Comprendre le mouvement des espèces menacées est important si nous voulons optimiser les actions de gestion et de conservation. Ici, sont décrit les modèles spatiaux et temporels spécifiques à l'âge et au sexe de 19 Gypaètes barbus suivis grace à des balise GPS. Les résultats suggèrent que les déplacement spatiaux dépendent de la maturité sexuelle et des classes d'âge. Les individus territoriaux exploitent un territoire autour du nid d'environ 50 km2, tandis que les oiseaux non territoriaux couvrent des zones d'environ 10 000 km2 (sans différences saisonnières).

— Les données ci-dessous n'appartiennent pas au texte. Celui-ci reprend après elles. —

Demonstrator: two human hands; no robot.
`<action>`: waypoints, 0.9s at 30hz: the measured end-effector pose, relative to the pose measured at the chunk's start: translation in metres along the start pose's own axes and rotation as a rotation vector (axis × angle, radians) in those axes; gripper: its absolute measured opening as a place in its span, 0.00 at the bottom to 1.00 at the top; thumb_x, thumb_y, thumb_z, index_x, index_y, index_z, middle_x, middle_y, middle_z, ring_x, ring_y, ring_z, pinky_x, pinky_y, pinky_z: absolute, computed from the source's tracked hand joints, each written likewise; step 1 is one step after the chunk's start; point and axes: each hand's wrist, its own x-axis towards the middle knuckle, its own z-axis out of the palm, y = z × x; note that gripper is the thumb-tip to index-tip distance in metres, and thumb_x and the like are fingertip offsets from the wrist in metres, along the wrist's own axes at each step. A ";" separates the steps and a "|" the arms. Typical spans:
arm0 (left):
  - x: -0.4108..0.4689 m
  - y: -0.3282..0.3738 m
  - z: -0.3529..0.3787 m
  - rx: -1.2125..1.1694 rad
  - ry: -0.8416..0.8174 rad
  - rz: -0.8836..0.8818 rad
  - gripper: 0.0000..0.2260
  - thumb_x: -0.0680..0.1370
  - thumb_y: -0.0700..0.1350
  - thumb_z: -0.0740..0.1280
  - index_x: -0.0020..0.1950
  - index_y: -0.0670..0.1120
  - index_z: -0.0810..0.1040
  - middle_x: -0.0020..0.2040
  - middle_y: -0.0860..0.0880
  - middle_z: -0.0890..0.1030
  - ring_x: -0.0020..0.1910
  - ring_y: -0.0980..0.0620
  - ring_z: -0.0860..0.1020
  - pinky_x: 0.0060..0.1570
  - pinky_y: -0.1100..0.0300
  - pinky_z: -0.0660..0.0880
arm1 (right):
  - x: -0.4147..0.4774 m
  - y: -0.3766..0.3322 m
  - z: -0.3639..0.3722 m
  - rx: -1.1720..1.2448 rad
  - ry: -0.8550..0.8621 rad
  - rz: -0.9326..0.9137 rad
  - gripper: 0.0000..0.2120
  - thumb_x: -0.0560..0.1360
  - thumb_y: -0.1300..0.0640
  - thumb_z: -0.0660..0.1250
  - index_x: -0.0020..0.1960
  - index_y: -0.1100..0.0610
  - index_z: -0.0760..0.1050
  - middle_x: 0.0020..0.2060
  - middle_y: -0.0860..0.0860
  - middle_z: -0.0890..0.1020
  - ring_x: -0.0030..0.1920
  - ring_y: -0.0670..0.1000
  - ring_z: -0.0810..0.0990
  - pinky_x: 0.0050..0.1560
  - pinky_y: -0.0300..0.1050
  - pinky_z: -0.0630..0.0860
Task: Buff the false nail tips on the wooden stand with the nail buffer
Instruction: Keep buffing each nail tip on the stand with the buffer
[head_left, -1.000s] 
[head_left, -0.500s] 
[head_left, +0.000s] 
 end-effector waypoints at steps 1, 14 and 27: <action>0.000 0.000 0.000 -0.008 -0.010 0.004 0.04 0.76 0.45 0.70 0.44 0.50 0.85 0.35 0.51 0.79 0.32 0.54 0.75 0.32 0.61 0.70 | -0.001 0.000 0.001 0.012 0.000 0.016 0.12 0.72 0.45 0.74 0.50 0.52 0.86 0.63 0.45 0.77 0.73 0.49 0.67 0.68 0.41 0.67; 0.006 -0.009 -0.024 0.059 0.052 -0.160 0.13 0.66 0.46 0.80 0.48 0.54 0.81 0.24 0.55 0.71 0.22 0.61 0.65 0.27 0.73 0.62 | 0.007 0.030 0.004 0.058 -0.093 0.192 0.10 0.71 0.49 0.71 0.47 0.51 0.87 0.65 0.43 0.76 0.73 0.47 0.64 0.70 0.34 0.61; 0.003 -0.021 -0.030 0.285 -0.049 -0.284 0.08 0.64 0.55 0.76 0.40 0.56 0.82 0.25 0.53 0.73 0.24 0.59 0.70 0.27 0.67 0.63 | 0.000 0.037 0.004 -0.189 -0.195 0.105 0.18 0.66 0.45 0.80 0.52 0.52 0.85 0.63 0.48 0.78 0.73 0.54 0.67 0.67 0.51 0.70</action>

Les mouvements quotidiens moyens diffèrent entre les oiseaux territoriaux (23,8 km) et non territoriaux (46,1 km), et des différences ont également été observées entre les sexes dans les oiseaux non territoriaux. Les distances quotidiennes maximales parcourues par jour diffèrent également entre les individus territoriaux (8,2 km) et les oiseaux non territoriaux (26,5 km). Les femelles territoriales parcourt de plus grandes distances (12 km) que les mâles (6,6 km).En prenant en compte les zones majoritairement  utilisées (K20), les placetted'alimentation (SFS) ne semblent pas jouer un rôle important quant l'utilisation de l'espace par les Gypaètes barbus. Pour les individus non territoriaux et territoriales, 54% et 46% de leur aire de résidence (K90), respectivement, se situaient à l'extérieur des aires protégées.
Ces résultats permetront d'élaborer des lignes directrices pour établir les priorités fondées sur l'utilisation de l'espace et à optimiser les actions de gestion et de conservation de ces espèces menacées.